President Donald Trump has signed an executive order freezing federal civilian workforce hiring. At a press conference today new White House press secretary Sean Spicer stated that the freeze was established because it "counters the dramatic expansion of the federal workforce in recent years." Just one problem: There has not been a dramatic expansion in the federal workforce in recent years. According to the latest Office of Personnel Management, the number of federal civilian employees stands at around 2.7 million, just about where it was in 1966. In fact, civilian federal employment is down from its 1990 peak of just under 3.1 million. Relatively speaking this means that in 1966 there was 1 federal employee per 70 citizens and now there is 1 per 121 citizens.
It does bear noting that number of state and local government employees have increased 7.8 million in 1966 to 19.5 million today*; up from 1 per 24 citizens to 1 per 17 citizens today.
While federal government civilian employment has been essentially flat, it is interesting to consider the role of government contractors. Some have argued that lots of services provided by government contractors should actually be moved into the federal government to achieve greater efficiencies. Setting that argument aside, it is very hard to estimate the number of jobs that are supported by government contracts. A 2015 Congressional Budget Office report noted:
Regrettably, CBO is unaware of any comprehensive information about the size of the federal government's contracted workforce. However, using a database of federal contracts, CBO determined that federal agencies spent over $500 billion for contracted products and services in 2012. Between 2000 and 2012, such spending grew more quickly than inflation and also grew as a percentage of total federal spending. The category of spending that grew the most in dollar terms was contracts for professional, administrative, and management services, and the category that grew the most in percentage terms was contracts for medical services.
So how many jobs might $500 billion create? By one very rough estimate, spending that amount would result in about 5 million jobs. Another study that tried to estimate the number of jobs created per billion dollars spent on infrastructure would boost that number to 11.5 million jobs. So notionally speaking, the federal civilian workforce including contracted employees would be, taking the lower estimate, somewhere around 7.7 million, or about 1 for every 42 citizens. Of course, the wages of contracted employees are not frozen.
Whatever the case for freezing federal employees wages, Spicer and the Trump administration have undermined it by offering up an "alternative fact" with regard to actual trends in the number of civilian federal government employment.
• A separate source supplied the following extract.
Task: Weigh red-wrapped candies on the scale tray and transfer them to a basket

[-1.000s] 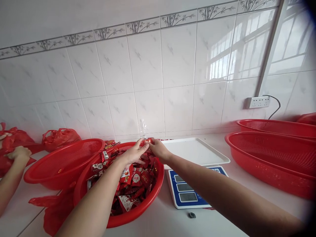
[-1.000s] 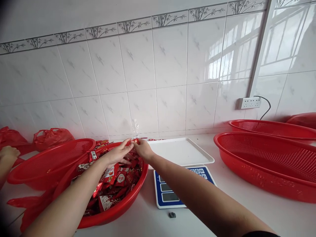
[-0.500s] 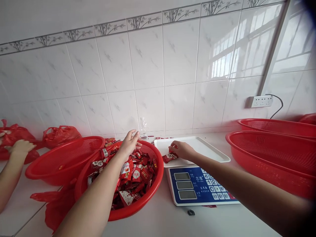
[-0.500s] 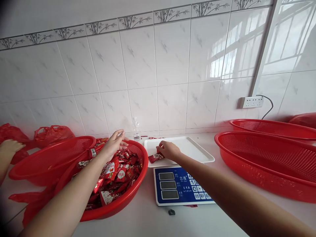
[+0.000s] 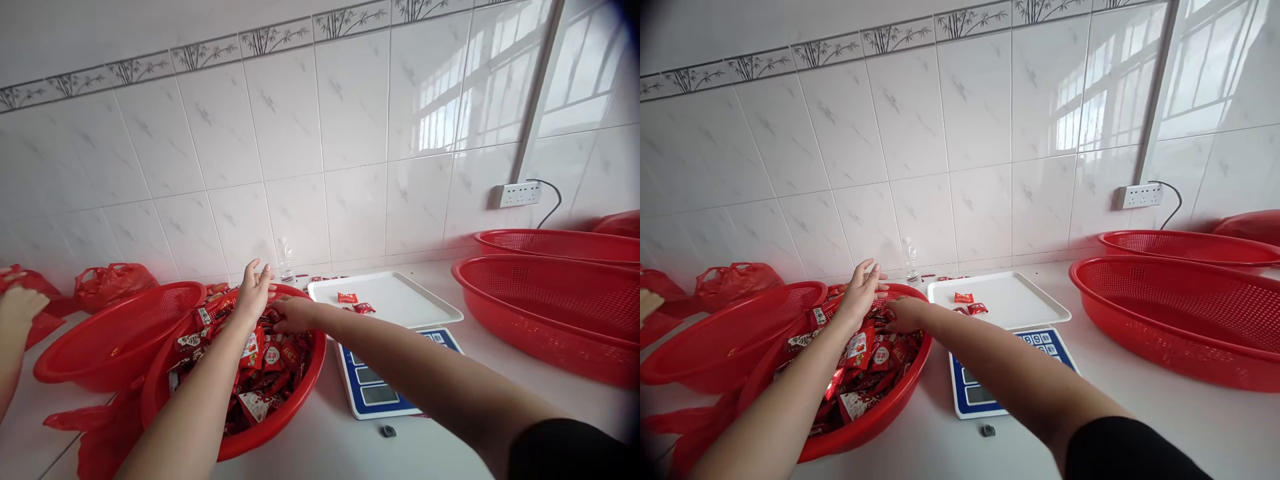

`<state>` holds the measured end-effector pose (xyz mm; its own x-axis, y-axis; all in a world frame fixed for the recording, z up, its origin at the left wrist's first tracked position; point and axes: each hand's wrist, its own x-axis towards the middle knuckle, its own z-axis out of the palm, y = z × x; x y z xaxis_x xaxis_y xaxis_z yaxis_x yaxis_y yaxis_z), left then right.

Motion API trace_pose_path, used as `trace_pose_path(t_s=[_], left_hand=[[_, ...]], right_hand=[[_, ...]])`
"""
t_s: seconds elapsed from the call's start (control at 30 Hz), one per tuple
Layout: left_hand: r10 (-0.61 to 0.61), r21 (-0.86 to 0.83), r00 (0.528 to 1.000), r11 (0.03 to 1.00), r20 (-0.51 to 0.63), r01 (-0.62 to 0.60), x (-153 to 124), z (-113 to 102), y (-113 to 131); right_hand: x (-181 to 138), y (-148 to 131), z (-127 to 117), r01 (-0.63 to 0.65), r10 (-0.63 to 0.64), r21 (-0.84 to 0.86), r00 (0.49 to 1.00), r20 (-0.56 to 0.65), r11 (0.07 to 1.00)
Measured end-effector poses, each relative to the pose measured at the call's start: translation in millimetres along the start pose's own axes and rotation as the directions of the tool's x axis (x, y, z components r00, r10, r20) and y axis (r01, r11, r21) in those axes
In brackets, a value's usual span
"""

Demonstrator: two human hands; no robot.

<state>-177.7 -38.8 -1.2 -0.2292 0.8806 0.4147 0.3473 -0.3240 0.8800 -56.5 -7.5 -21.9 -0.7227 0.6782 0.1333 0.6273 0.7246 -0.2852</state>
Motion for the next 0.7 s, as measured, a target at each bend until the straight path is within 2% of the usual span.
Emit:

Guys, if you don't want "the most dishonest people on earth" distracting the public from your messages, try harder to get, you know, the fact-facts right.
Disclosure: I was a federal government employee for about 3 years working as a medium-level staff economist for the Federal Energy Regulatory Commission 1979-1981. Although it was fairly well paying, I hated my job so much I quit to go work for magazine for half the pay in New York City.
*Number calculated by substracting OPM federal employment numbers from the overall government employment numbers provided by the St. Louis Federal Reserve.